Oggi vi parlerò di questo bellissimo capolavoro di Walter Veltroni, Ciao casa editrice Rizzoli, anno 2015. Walter Veltroni è figlio di Valerio Veltroni, direttore della RAI, giornalista e radiofonico degli anni del Dopoguerra, che venne a mancare all’età di trentasette anni quando suo figlio ne aveva appena uno. Questo romanzo, dalle amabili note malinconiche racconta l’incontro fantastico di Walter, ormai sessantunenne e suo padre ancora trentasettenne. Insieme percorreranno la storia di Roma degli anni sessanta, la vita matrimoniale con Ivanka, i successi lavorativi e i sogni di Valerio Veltroni attraverso le lettere dei suoi più grandi amici come Michael Buongiorno e Alberto Sordi. Questo libro racconta anche dell’infanza di Walter, una infanzia privata prematuramente della figura paterna che viene trascinata anche in età adulta, una mancanza che porterà Walter a chiedersi se almeno negli atteggiamenti e nei tratti caratteriali assomigliasse al padre.
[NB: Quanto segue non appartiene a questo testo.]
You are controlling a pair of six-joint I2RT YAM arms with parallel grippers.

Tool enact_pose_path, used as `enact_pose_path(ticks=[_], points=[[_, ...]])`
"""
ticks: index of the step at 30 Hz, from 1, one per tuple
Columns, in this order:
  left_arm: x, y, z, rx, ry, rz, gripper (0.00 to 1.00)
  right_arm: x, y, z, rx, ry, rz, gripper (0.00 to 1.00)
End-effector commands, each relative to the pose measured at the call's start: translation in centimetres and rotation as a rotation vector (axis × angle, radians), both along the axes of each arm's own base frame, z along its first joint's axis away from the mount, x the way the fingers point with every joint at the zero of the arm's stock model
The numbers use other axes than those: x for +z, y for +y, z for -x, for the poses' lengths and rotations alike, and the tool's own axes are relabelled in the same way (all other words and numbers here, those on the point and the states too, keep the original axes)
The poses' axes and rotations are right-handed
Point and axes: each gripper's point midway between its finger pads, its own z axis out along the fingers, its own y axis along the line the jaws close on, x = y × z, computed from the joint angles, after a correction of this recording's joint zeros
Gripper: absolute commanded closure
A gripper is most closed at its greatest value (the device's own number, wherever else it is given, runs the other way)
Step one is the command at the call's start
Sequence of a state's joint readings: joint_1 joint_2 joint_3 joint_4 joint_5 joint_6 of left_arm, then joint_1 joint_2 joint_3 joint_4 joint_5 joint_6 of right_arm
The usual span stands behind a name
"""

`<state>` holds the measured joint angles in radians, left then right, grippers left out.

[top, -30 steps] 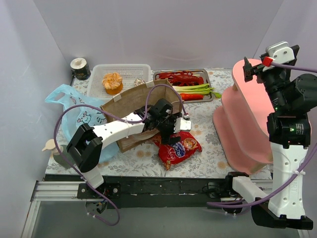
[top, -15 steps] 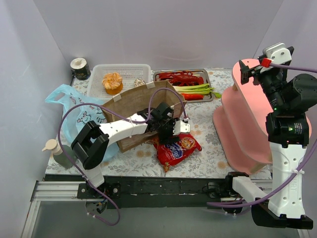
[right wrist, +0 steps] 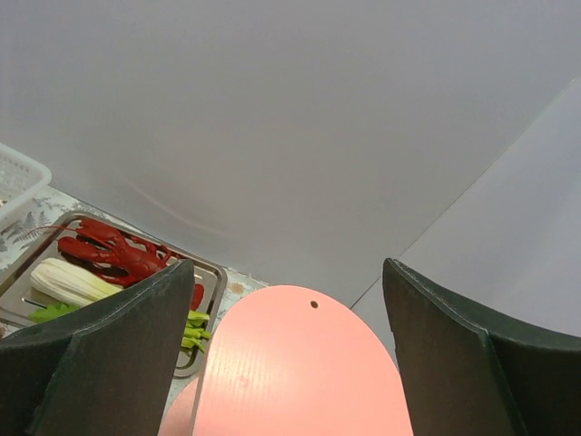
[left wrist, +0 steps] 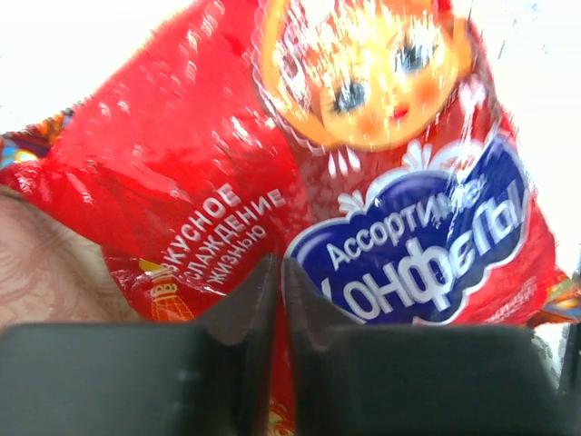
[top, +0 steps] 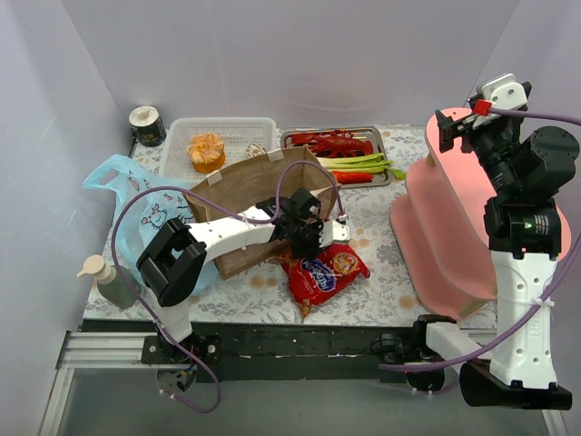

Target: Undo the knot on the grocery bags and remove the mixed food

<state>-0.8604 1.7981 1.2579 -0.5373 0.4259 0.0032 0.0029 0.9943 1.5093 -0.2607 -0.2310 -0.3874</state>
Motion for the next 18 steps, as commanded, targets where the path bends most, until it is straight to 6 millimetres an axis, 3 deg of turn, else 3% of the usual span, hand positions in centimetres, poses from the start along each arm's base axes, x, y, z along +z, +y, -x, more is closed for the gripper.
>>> enact_pose_path(ticks=[1,4,7,13,15,18], points=[[6.5,-2.0,-1.1,0.058,-0.02,0.139,0.73,2.0,-0.4,0.3,-0.009,-0.053,-0.018,0.09],[9.7,-2.2,-0.3,0.038,-0.015,0.205,0.5,1.8,-0.2,0.2,0.003,-0.048,-0.02,0.09],[9.9,-1.5,1.4,-0.032,0.021,0.2,0.42,1.2,0.0,0.1,0.013,-0.04,-0.025,0.09],[6.6,-0.3,4.3,-0.055,0.154,0.14,0.33,0.3,0.3,0.1,0.029,-0.021,-0.041,0.09],[5.6,-0.5,4.5,-0.048,0.149,0.129,0.31,0.0,0.5,0.1,0.041,-0.011,-0.041,0.09],[2.6,-0.3,4.8,-0.022,0.086,0.05,0.31,-0.7,0.8,0.0,0.056,0.006,-0.055,0.09]])
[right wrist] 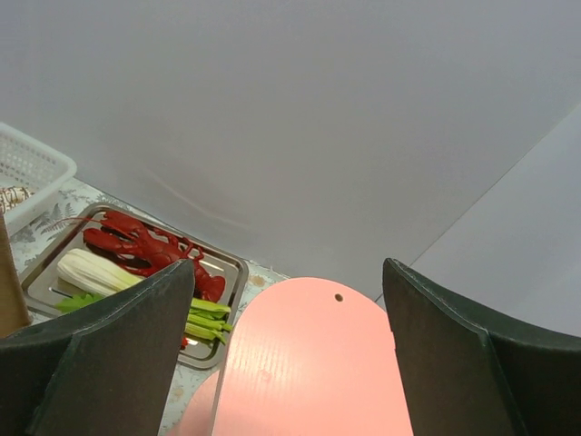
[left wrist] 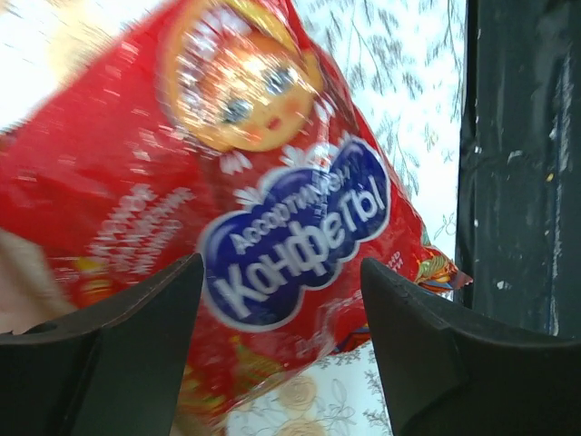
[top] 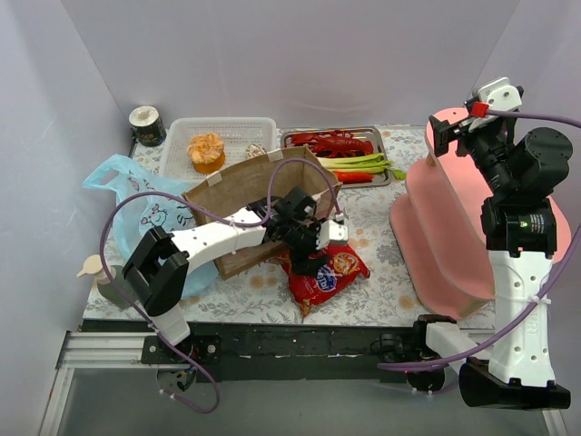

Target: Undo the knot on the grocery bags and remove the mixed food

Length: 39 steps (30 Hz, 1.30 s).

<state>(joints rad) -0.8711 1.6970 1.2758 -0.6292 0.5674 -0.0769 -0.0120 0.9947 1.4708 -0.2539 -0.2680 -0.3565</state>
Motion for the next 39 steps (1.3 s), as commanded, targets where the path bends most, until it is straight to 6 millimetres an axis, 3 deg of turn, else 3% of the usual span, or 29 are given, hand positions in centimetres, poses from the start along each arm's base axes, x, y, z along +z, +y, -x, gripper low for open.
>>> enact_pose_path(ticks=[1,2,5,7,9,10,16,19,28,32,39], points=[[-2.6,0.3,0.9,0.009,-0.079,-0.07,0.34,0.7,0.5,0.5,0.029,-0.029,-0.039,0.09],[-3.6,0.5,0.7,0.022,-0.094,-0.091,0.36,0.5,0.7,0.5,0.039,-0.024,-0.044,0.09],[-3.7,-0.4,-0.7,0.053,-0.147,-0.071,0.58,0.7,0.8,0.6,0.045,-0.022,-0.056,0.09],[-3.7,-1.4,-1.2,0.042,-0.154,-0.048,0.79,0.7,0.8,0.3,0.046,-0.014,-0.053,0.09],[-2.6,-3.2,-1.5,0.012,-0.144,0.005,0.97,1.3,0.7,0.4,0.04,-0.022,-0.047,0.09],[-1.7,-4.1,-1.6,0.004,-0.144,0.04,1.0,1.4,0.6,0.3,0.035,-0.023,-0.037,0.09],[6.1,-10.9,-2.5,-0.079,-0.22,0.342,1.0,2.7,-0.2,0.5,-0.011,-0.034,-0.005,0.09],[9.2,-13.1,-3.8,-0.075,-0.277,0.443,1.0,3.1,-0.6,0.4,-0.032,-0.038,0.01,0.09],[13.2,-17.2,-7.1,0.023,-0.408,0.557,1.0,3.5,-1.3,0.2,-0.064,-0.048,0.029,0.09],[16.6,-18.5,-8.1,0.091,-0.482,0.648,1.0,3.5,-1.6,0.1,-0.076,-0.055,0.029,0.09],[18.7,-21.1,-6.2,0.035,-0.565,0.759,1.0,3.5,-1.5,-0.2,-0.072,-0.064,0.03,0.09]])
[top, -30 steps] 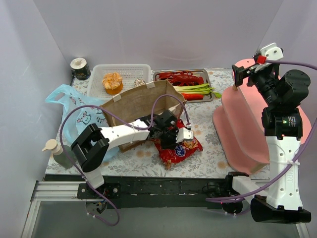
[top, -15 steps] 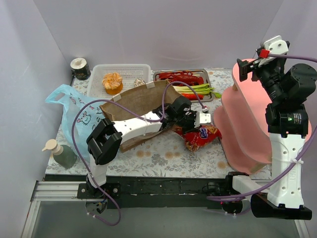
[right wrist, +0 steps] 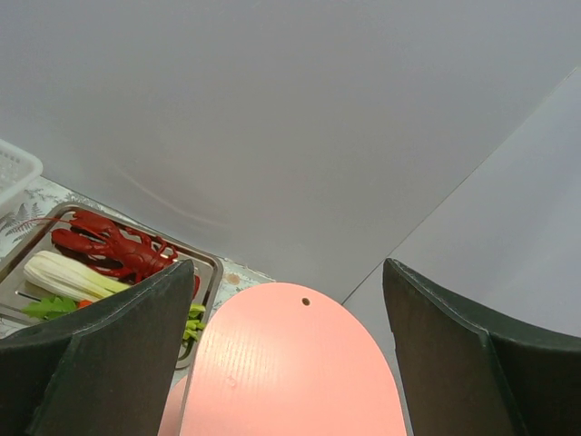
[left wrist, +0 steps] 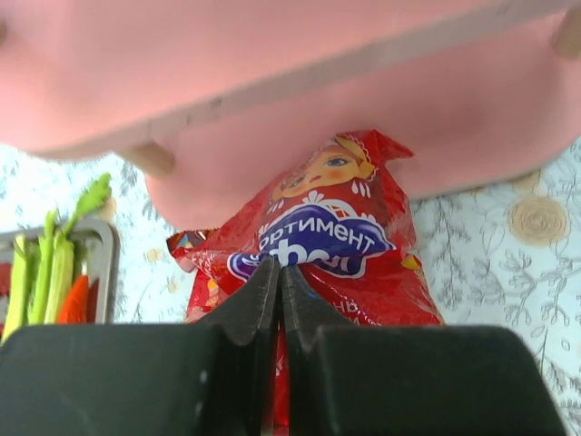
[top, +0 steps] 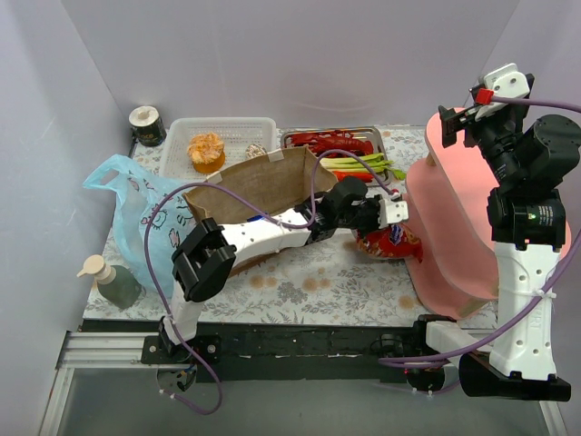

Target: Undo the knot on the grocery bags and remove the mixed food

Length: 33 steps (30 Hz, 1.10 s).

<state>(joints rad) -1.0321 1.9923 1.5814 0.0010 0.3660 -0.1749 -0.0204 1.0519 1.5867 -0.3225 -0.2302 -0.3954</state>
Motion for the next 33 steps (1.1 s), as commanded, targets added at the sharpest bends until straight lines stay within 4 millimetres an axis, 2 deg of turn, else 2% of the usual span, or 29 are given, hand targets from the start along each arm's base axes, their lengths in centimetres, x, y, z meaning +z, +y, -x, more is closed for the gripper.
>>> enact_pose_path(ticks=[1,5,8,10,11,15,19,21,22,25,26,27,28,29,31,32,33], points=[[11.7,-3.5,0.5,-0.042,-0.199,0.314,1.0,1.6,-0.5,0.2,-0.021,-0.06,0.001,0.09],[13.2,-4.4,0.6,-0.046,-0.214,0.385,1.0,1.1,-0.5,0.1,-0.022,-0.056,-0.003,0.09],[12.9,-4.9,1.1,-0.072,-0.188,0.409,1.0,0.7,-0.6,0.0,-0.028,-0.051,-0.004,0.09],[11.3,-5.1,1.7,-0.108,-0.163,0.4,1.0,0.6,-0.7,0.0,-0.031,-0.048,-0.004,0.09],[9.6,-5.0,2.1,-0.121,-0.145,0.392,1.0,0.2,-0.7,-0.1,-0.032,-0.04,-0.003,0.09],[5.0,-5.0,3.3,-0.179,-0.084,0.341,1.0,-0.3,-0.6,-0.3,-0.026,-0.026,-0.002,0.09],[3.1,-5.2,4.1,-0.216,-0.06,0.357,1.0,-0.6,-0.5,-0.6,-0.019,-0.014,-0.005,0.09],[2.8,-5.4,4.5,-0.241,-0.045,0.371,1.0,-0.9,-0.4,-0.9,-0.017,-0.004,-0.008,0.09],[2.5,-5.3,4.7,-0.251,-0.04,0.366,0.93,-1.1,-0.4,-1.0,-0.017,0.0,-0.01,0.08],[2.5,-5.1,4.9,-0.243,-0.007,0.354,0.63,-1.4,-0.4,-1.2,-0.013,0.01,-0.014,0.09],[2.8,-4.7,4.7,-0.224,0.004,0.341,0.47,-1.4,-0.3,-1.2,-0.008,0.011,-0.015,0.09],[3.1,-4.2,3.7,-0.186,0.003,0.335,0.43,-1.4,-0.3,-1.2,-0.01,0.008,-0.015,0.09],[2.9,-3.6,3.3,-0.161,0.008,0.317,0.39,-1.5,-0.3,-1.2,-0.01,0.008,-0.016,0.09],[3.5,-2.7,3.1,-0.143,0.011,0.296,0.34,-1.6,-0.3,-1.2,-0.008,0.01,-0.017,0.09],[3.5,-1.0,1.6,-0.062,0.006,0.26,0.3,-1.5,-0.2,-1.1,-0.003,0.003,-0.019,0.09],[2.3,0.2,1.5,-0.028,0.044,0.213,0.27,-1.6,-0.1,-1.1,0.003,0.003,-0.018,0.08],[3.5,1.6,0.6,0.022,0.063,0.217,0.24,-1.6,-0.1,-1.0,0.005,-0.001,-0.018,0.08]])
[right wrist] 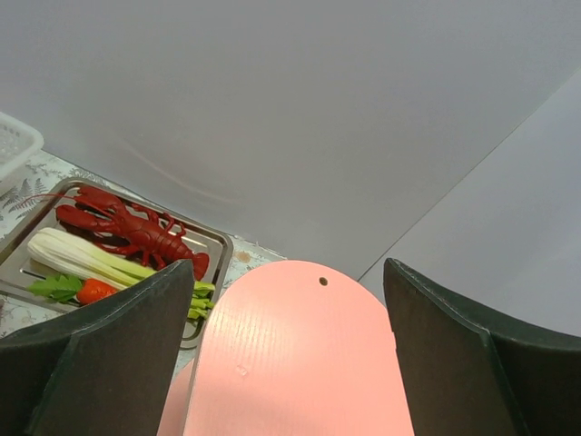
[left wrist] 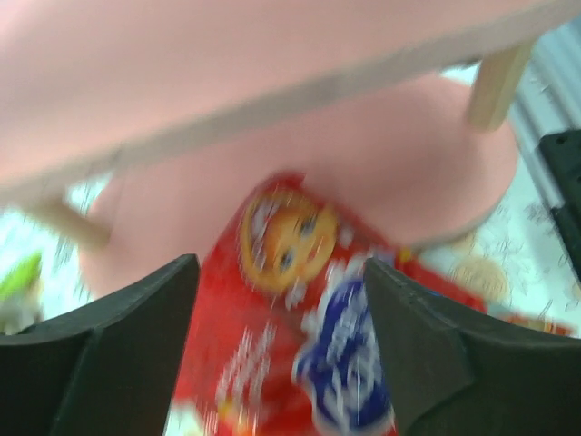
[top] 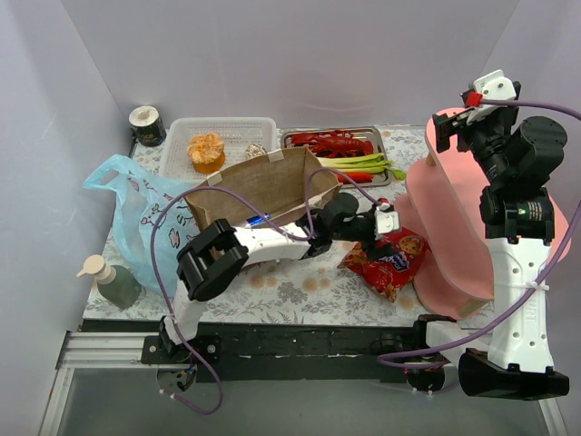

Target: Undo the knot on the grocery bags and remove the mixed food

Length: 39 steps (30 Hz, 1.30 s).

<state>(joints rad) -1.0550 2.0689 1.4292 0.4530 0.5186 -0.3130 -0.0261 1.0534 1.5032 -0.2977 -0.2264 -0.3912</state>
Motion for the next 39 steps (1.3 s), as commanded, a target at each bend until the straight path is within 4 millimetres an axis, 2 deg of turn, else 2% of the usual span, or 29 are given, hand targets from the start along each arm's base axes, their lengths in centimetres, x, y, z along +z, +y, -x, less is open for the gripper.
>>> enact_pose_path(ticks=[1,2,3,5,6,8,9,10,13,16,23,27,30,31,33,34,36,37,39], points=[[4.9,5.7,-3.1,0.207,0.098,-0.028,0.22,1.6,0.2,0.4,0.015,-0.067,-0.012,0.08],[3.3,7.1,-3.1,0.24,0.181,-0.109,0.2,1.5,0.3,0.5,0.018,-0.069,-0.012,0.08],[3.4,8.6,-4.2,0.28,0.226,-0.131,0.19,1.6,0.3,0.5,0.018,-0.072,-0.011,0.08],[1.4,10.7,-4.0,0.302,0.373,-0.248,0.18,1.6,0.3,0.6,0.02,-0.076,-0.014,0.08],[0.9,12.1,-5.2,0.329,0.421,-0.276,0.18,1.5,0.3,0.7,0.021,-0.074,-0.014,0.08],[-1.4,13.5,-4.9,0.342,0.551,-0.368,0.18,1.3,0.4,0.7,0.021,-0.071,-0.015,0.08],[-1.6,14.0,-5.5,0.346,0.576,-0.379,0.18,1.1,0.4,0.8,0.021,-0.068,-0.016,0.08],[-2.8,14.2,-5.2,0.333,0.607,-0.411,0.18,1.0,0.3,0.8,0.02,-0.065,-0.016,0.08],[-4.6,14.4,-3.8,0.278,0.679,-0.451,0.17,1.0,0.2,0.8,0.015,-0.058,-0.016,0.08],[-5.8,13.9,-2.5,0.223,0.756,-0.44,0.15,0.9,-0.1,0.9,0.005,-0.054,-0.01,0.08],[-6.9,12.7,-2.8,0.22,0.735,-0.361,0.11,-0.1,-0.7,0.6,0.0,-0.023,-0.037,0.08],[-8.7,11.8,-2.2,0.217,0.793,-0.372,0.09,-0.6,-0.8,0.4,0.004,-0.007,-0.049,0.08],[-9.3,10.8,-1.2,0.191,0.855,-0.377,0.1,-1.1,-0.7,0.1,0.007,0.011,-0.05,0.08],[-10.4,10.5,-0.9,0.186,0.872,-0.397,0.1,-1.1,-0.7,0.1,0.007,0.013,-0.05,0.08],[-10.7,9.5,0.3,0.142,0.88,-0.411,0.11,-1.6,-0.5,-0.2,0.018,0.027,-0.055,0.08],[-12.1,9.2,0.7,0.138,0.901,-0.436,0.12,-1.6,-0.5,-0.3,0.023,0.03,-0.06,0.08],[-12.9,8.5,1.5,0.128,0.915,-0.454,0.17,-1.6,-0.4,-0.5,0.029,0.036,-0.065,0.08],[-13.0,7.9,1.1,0.129,0.902,-0.433,0.3,-1.5,-0.3,-0.6,0.035,0.037,-0.066,0.08],[-13.1,7.6,0.6,0.161,0.904,-0.417,0.44,-1.3,-0.3,-0.8,0.034,0.037,-0.066,0.08]])
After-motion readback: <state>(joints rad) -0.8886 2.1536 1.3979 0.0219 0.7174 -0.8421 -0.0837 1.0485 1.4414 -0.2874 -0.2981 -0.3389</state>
La mancanza della parola “papà” che solo in queste pagine riesce a ponunciare per la prima volta.

Personalmente mentre leggevo questo libro pensavo fosse un’opera d’arte trasformata in parole e se mai dovessi scegliere un’immagine artistica da associare sarebbe senz’altro Il vecchietto di Federico Andreotti, dove l’immagine nostalgica tra le mani sarebbe quella di Valerio Veltroni con i capelli pieni di brillantina e un vestito due volte più largo rispetto alla sua figura longilinea. E’ un libro che consiglio non solo per la storia italiana che si respira ma soprattutto per l’amore che lo scrittore riesce a trasmettere verso il padre che oggi potrebbe essergli figlio. Penso che tutti noi dovremmo averne una copia in libreria e assaporarne una pagina per volta per coglierne tutte le sfumature. Vi lascio con qualche riga tratta dal suo libro.

 voto è 5/5

Ma io che ho fatto per te? Ti ho concepito. Ti ho tenuto in braccio, ti ho dato dei baci, finché le forze me lo hanno consentito. Ma non ci siamo mai scambiati neanche una parola. Non ho potuto dirti ciò che pensavo fosse giusto o che non lo fosse. Non ho potuto trasferirti la mia visione della vita e le mie regole morali, opinabili come tutte. Non ti ho mai detto che sbagliavi, come avrei potuto fare. Non ti ho mai abbracciato quando tornavi dopo avercela fatta. Non abbiamo mai litigato, mai ci siamo presi per mano. Non c’ero. Avete fatto tutto da soli. Voi e la mamma.